To argue a point is to present facts, points, and draw conclusions hoping to arrive at the truth of the matter.  Two people reasoning together by way of argumental structure is a very fitting way to come to understand more profoundly the truths of an important subject.  Sadly, most people today think of arguments from the negative connotation, and I believe that most of this comes from a misnomer.  Most of what people perceive as arguments are really debates.  Debates are not held to arrive at the truth of the matter, but they are held to "win the day" as it were.  The whole focus and goal is to win.  So, while the methodology may look the same, the pivotal motivation drives a totally different circumstance.  Paul argued to arrive at truth rather than debate to win the day.  So should our reasoning be that we would allege our beliefs and do so with the opening (rightly dividing) process of Scripture.

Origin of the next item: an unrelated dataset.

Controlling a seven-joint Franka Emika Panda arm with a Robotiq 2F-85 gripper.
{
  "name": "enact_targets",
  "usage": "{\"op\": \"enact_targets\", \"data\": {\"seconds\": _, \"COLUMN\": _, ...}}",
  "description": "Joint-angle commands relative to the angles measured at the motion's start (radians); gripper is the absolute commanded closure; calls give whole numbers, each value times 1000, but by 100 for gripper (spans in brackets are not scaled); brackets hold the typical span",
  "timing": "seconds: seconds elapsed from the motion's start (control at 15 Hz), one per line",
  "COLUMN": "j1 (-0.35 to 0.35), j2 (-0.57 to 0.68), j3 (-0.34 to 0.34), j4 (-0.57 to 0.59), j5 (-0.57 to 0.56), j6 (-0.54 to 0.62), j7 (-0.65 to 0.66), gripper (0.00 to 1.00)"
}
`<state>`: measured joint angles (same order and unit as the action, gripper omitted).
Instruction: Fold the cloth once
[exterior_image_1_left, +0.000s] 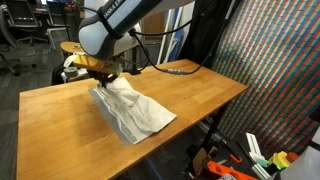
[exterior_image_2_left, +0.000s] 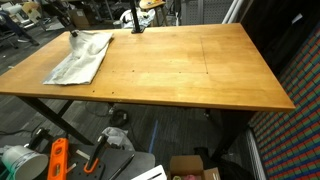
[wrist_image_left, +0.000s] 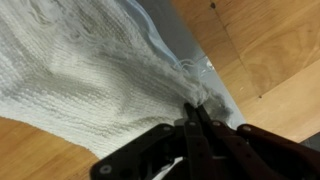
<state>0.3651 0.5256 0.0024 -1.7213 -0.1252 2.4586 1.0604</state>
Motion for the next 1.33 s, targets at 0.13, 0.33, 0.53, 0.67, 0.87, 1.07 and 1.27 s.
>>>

When one considers the ideas of erroneous teachers and false doctrines, there is a common thread between them.  They desire to keep their hearers and followers in darkness.  Secret orders will not expose their followers to many of their ideals and beliefs until they pass through certain levels of service.  The shroud of darkness taints everything they do.  Other erroneous orders of people are taught that their leaders have more knowledge than they do, and their leaders do not share their privilege of knowledge.  Politicians today rule by legislation that is so complicated that not even they understand it well enough to explain it.  Some even sign documents and legislation that they have no idea as to the precise contents of the document.  One of our politicians in this country famously stated, "We need to sign this bill now so we can find out what's in it."  All of these patterns follow the prince of darkness himself.  Consider his first tactics in the Garden of Eden.  Truly, he mentioned things that would happen if they ate (i.e. their eyes would be opened), but he veiled the real problem with disobeying God's commandment: death.

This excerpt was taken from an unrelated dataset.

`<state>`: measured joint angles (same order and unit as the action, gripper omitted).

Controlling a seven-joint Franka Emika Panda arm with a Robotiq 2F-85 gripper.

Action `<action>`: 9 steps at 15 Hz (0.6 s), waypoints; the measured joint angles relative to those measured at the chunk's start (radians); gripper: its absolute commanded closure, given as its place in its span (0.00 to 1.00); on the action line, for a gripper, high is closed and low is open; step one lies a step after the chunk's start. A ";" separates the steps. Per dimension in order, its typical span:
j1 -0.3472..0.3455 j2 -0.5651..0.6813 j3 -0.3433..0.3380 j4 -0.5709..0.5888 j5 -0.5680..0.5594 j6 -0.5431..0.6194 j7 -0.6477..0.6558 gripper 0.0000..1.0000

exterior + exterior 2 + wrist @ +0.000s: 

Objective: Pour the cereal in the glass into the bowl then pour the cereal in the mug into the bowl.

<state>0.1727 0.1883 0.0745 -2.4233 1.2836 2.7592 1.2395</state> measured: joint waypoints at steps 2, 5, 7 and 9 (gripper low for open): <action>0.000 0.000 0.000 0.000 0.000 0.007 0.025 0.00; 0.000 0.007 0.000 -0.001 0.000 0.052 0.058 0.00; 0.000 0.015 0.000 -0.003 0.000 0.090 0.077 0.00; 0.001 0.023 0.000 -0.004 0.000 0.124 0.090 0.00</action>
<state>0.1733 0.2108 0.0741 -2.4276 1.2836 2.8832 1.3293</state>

All error, lies, and falsehood preys upon the idea of keeping the followers in ignorance to their own destruction.  Contrasted with the promotion of truth, the contrast could not be any more stark.  The point of preaching the Scriptures in truth is to expound (lay open) the teachings for all to see.  Paul told the Ephesian brethren in his farewell to them that he had kept back nothing profitable (Acts 20:21) in his labours there.  He further declared to them all the counsel of God (Acts 20:27) – which in essence says, "If I knew it, you got it.  I held nothing back."  As promoters and allegers of the truth of Jesus Christ today, we should be desirous to open things to people.  If you rightly divide Scripture for people, you are hoping that they will see and the ideas will click.

There have been occasions when I have been engaged in Bible discussions with people, and I have pointed out a passage that plainly declares the opposite of their contended position.  This pointed opening sometimes evokes the following confession from them, "I was hoping you wouldn't go there.  I don't have an answer for that."  They knew it was there, but they wanted it to stay veiled throughout our discussion (closed).  Friends, our desire should be to open things, and sometimes, they need to be opened for us as well.  None of us are above learning and discovering freshness in the concepts of Scripture.  If a valid, reasonable, and above all, Biblical argument can be posed to nudge us in a direction previously avoided, we should labour to follow after that which is opened to us.

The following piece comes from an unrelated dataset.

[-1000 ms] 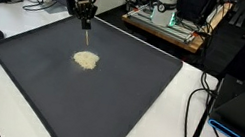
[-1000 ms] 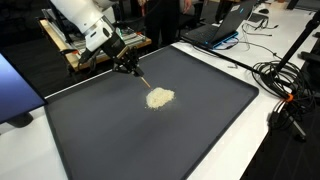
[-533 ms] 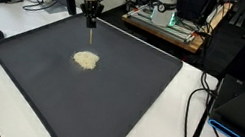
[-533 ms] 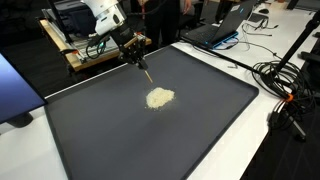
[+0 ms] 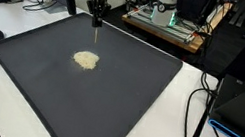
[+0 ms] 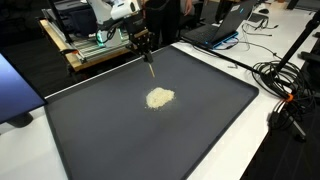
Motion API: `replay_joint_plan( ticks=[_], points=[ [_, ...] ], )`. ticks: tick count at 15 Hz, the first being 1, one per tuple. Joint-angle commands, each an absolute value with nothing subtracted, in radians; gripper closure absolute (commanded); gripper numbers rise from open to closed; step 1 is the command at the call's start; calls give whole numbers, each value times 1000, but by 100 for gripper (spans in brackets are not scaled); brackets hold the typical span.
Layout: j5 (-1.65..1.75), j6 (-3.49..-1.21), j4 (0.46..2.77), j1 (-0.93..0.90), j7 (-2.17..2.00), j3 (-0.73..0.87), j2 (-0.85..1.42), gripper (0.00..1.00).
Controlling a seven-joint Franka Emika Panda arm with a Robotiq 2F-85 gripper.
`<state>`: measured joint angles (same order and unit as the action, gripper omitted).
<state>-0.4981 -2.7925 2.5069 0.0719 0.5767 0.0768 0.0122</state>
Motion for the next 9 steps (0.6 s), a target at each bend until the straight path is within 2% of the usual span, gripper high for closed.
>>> replay_joint_plan(
  ticks=[1,6,9],
  points=[
    [-222,-2767,2533,72,299,75,-55,97],
    [161,-2513,2436,78,0,58,-98,97],
    [192,-2350,2359,61,0,38,-112,97]
  ],
)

In a world that is daily gravitating towards the darkness and further down the hole of death and destruction, may we keep moving upwards towards the glorious light that opens things to us.  His Book declares that He came down, lived here, died a criminal's death in shame for us, and was raised the third and glorious day for our justification.  Anything contrary to this lovely story should be avoided as the works of darkness.  Anything that promotes, adorns, and becomes this sublime account should be alleged and contended for.  But, it should also be opened as well, for the things that pertain to Christ and His work will ever stand forth in glorious reflection in the light of examination and have no fellowship with the works of darkness.